Arqueólogos descobrem o primeiro centro de produção de lâminas cananéias conhecido com evidências de fabricação em massa

Um dos aspectos mais marcantes da descoberta é a sua escala. Em vez de representar uma indústria doméstica, a oficina parece ter funcionado como um centro de produção dedicado, fornecendo ferramentas para uma região muito mais ampla.Dr. Jacob Vardi, um pré-historiador com o Autoridade de Antiguidades de Israelexplicou:“Esta é uma indústria sofisticada, não só pelas ferramentas em si, mas também pelo que não se encontra.”Ele continuou:“Os fragmentos de resíduos, os debitados, não foram espalhados fora do native, talvez para melhor proteger e preservar o conhecimento profissional do grupo de especialistas”.Essa observação oferece uma visão fascinante sobre como o conhecimento pode ter sido gerido há quase seis milénios. O controlo cuidadoso dos resíduos de fabrico sugere que a produção de lâminas não period um ofício aberto, mas uma profissão especializada, potencialmente restrita a um pequeno grupo de artesãos treinados.De acordo com a IAA, o workshop provavelmente funcionou como um centro de distribuição de ferramentas utilizadas em todo o Levante. Uma tal operação aponta para redes comerciais estabelecidas e sistemas económicos organizados muito mais cedo do que muitas pessoas poderiam esperar.

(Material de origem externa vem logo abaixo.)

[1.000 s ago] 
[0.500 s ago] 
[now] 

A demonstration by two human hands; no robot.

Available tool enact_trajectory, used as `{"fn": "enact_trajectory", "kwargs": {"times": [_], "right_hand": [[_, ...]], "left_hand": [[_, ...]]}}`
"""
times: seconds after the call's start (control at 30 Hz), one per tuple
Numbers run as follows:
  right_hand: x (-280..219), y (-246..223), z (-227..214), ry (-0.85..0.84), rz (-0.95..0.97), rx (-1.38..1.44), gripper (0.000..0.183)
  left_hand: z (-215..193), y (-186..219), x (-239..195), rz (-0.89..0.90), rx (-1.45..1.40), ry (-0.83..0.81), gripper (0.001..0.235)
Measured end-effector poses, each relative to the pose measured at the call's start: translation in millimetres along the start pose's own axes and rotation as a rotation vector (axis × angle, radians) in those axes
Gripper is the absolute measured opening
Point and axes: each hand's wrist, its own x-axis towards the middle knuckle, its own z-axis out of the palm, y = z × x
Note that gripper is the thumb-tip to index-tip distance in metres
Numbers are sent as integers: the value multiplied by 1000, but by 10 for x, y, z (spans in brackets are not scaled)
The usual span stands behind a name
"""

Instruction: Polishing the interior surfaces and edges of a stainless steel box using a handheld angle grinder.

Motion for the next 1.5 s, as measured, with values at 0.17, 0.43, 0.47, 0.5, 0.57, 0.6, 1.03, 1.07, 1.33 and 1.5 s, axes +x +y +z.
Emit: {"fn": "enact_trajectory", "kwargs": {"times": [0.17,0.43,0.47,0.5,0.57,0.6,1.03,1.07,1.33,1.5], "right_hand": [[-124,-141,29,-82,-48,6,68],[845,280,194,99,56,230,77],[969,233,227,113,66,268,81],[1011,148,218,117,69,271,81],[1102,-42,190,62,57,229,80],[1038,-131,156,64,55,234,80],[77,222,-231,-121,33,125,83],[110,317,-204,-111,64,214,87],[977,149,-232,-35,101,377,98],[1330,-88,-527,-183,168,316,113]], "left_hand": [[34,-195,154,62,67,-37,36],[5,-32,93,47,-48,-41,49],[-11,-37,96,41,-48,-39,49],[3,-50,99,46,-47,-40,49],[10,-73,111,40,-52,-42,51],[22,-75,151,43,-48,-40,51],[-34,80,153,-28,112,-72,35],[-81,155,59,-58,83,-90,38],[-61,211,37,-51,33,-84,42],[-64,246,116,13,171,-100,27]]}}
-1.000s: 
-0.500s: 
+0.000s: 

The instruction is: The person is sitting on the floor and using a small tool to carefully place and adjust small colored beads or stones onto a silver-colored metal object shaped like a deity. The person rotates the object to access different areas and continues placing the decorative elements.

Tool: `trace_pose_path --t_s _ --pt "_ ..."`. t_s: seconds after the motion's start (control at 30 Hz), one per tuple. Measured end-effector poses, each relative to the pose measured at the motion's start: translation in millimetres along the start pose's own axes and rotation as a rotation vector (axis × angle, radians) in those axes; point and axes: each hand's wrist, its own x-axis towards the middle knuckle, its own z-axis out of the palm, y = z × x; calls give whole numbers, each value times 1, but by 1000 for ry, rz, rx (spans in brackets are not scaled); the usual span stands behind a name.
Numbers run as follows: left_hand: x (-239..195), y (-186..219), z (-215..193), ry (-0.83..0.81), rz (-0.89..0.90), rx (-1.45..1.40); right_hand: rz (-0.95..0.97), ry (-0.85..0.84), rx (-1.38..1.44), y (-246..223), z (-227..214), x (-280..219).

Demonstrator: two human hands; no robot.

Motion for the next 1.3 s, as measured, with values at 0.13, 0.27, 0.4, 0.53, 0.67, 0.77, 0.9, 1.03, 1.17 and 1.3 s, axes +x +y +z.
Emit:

O que o workshop de 5.500 anos revela sobre as sociedades, o comércio e a urbanização da period bíblica

O significado da descoberta vai muito além das próprias lâminas. Os arqueólogos acreditam que o native fornece evidências valiosas para a compreensão da transformação social que ocorreu durante o início da Idade do Bronze, quando pequenas comunidades agrícolas se desenvolveram gradualmente em assentamentos maiores e mais complexos.A Autoridade de Antiguidades de Israel declarou:“Esta é uma prova clara de que já no início da Idade do Bronze a sociedade native aqui period organizada e complexa e tinha especialização profissional.”A autoridade observou ainda:“A descoberta de uma oficina sofisticada indica uma sociedade com uma estrutura social e económica complexa já no início da Idade do Bronze Inicial.”Para os historiadores, essa conclusão pode ser o aspecto mais importante da descoberta. O workshop demonstra que o conhecimento tecnológico, a organização económica e a mão-de-obra especializada já estavam a emergir no sul do Levante por volta de 3500 a.C. Esses desenvolvimentos formaram as bases sobre as quais os centros urbanos posteriores seriam construídos.Embora seja enganoso afirmar que a descoberta “prova” todos os relatos bíblicos, ela fornece evidências arqueológicas tangíveis de sociedades sofisticadas que viviam na região tradicionalmente associada aos cananeus. Pinta um retrato de comunidades que eram inovadoras, organizadas e ligadas através do comércio muito antes de os registos escritos se generalizarem.Milhares de anos depois, as pontas afiadas dessas lâminas de pedra ainda contam uma história surpreendentemente moderna: o conhecimento tinha valor, a experiência criou influência e a tecnologia ajudou a moldar a ascensão da própria civilização.